Harry found himself unable to stop staring.

"In any case, even had you not defeated the Dark Lord, and even had we not suspected that your statements were being intercepted, the fact remains that due to the Sacred Triple Bond connecting you to Severus Snape, all of his accounts are automatically accessible, and your accounts are able to be accessed by him as well. This can be changed, of course, but with that particular kind of bond it is assumed that your accounts would be combined.

Harry stared, and then swallowed hard. "Right, so my statements are being intercepted, I can claim Voldemort's titles as well as all of his Death Eaters', and my accounts have been automatically combined with Professor Snape's?"

"Indeed."

Harry had to stop and just take a full seven minutes to think. "Ok," he said finally. "First of all, I would like to audit my accounts...and is it possible for a Gringotts cursebreaker to figure out who cast the mail ward and remove it?"

"That can be done, yes."

"How does one claim a lordship or twenty?"

"You would need to see if the lordship rings would accept you. If they do, you may sign the paperwork to take on your lordships, and you have a year and a half to the day to learn and execute your duties. I highly suggest taking an inheritance test, however; not only would that insure your safety, as it would tell you which titles are safe to claim, but it could also tell you if there are any other titles that we did not know about previously. There is a price, but I am very certain that you can afford it."

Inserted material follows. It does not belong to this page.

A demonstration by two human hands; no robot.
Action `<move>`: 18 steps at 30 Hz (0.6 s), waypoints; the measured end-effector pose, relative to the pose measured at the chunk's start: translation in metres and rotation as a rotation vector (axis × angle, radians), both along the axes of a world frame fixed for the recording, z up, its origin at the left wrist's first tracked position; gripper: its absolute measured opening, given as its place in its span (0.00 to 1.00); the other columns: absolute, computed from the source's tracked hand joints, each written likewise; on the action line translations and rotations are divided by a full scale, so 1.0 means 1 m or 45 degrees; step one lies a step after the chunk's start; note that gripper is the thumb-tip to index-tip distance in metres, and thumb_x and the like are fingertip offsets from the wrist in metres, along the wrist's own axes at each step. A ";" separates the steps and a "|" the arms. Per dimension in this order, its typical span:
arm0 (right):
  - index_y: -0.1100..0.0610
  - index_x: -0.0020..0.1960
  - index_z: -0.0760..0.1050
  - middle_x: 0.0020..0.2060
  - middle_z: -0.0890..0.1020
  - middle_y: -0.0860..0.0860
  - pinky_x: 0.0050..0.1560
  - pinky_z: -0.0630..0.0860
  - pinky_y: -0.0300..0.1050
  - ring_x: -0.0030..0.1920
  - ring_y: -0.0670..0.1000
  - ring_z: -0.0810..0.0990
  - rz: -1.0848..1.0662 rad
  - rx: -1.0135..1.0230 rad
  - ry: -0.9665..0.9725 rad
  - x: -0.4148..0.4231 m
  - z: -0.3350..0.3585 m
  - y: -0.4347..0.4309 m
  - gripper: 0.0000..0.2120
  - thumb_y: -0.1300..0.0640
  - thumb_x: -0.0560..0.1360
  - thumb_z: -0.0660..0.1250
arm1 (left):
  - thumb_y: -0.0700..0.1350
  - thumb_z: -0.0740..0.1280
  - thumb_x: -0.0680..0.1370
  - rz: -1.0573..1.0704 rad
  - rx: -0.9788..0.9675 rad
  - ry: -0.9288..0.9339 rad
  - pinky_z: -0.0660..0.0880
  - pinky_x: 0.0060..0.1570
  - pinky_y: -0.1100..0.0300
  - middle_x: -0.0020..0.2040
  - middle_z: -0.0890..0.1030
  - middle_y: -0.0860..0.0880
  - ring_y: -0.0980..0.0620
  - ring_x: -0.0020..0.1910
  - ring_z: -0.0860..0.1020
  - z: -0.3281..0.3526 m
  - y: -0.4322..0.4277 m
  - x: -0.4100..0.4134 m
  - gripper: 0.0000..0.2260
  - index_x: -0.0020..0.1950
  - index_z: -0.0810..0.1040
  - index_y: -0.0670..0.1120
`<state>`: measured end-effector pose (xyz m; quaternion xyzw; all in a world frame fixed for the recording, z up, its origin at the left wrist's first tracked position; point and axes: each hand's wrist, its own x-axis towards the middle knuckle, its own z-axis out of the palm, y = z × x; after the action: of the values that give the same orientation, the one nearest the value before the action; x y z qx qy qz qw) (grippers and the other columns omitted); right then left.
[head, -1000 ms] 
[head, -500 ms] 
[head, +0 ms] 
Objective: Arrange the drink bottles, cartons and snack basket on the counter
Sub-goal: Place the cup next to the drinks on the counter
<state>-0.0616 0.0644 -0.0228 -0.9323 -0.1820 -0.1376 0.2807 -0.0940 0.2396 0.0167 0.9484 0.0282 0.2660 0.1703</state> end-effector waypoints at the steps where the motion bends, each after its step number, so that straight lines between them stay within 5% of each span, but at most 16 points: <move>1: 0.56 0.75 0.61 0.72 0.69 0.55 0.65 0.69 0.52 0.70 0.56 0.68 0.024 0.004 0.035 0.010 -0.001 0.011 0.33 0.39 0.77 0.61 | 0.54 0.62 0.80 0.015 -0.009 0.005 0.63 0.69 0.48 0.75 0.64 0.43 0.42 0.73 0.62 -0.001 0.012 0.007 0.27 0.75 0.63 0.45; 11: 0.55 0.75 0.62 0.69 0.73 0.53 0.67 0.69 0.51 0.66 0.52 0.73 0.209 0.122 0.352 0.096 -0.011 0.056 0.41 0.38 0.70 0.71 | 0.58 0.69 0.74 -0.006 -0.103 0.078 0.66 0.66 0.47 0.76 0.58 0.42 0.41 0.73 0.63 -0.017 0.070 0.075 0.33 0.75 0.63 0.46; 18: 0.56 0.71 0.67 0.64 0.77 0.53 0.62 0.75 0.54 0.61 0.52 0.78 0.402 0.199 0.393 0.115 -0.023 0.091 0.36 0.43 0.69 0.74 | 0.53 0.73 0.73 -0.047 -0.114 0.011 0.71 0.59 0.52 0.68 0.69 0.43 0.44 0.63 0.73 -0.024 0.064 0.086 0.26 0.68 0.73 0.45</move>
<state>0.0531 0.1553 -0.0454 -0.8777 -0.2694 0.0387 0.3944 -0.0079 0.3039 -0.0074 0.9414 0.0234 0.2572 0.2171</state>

"How do I know if the rings accept me?" Harry asked, interested.

"If you are blood related to the house, nothing will happen, or it will sting. This is usually because family magic does not seem you mature enough or you are illegitimate or not from the main family branch. If you are not blood related, or not closely, then depending on the ring and the family it represents it may only burn or fall off, or it may kill you. The Black house in particular is not the most...tolerant ring."

"What does it do?" asked Harry, swallowing.

"I believe it slowly burns all the flesh of your bones, so it is a very good thing that you are a Black by blood."

That did _not_ ease Harry's apprehension, and he at last decided to change the subject. "About my and Snape's accounts, can they be separated?"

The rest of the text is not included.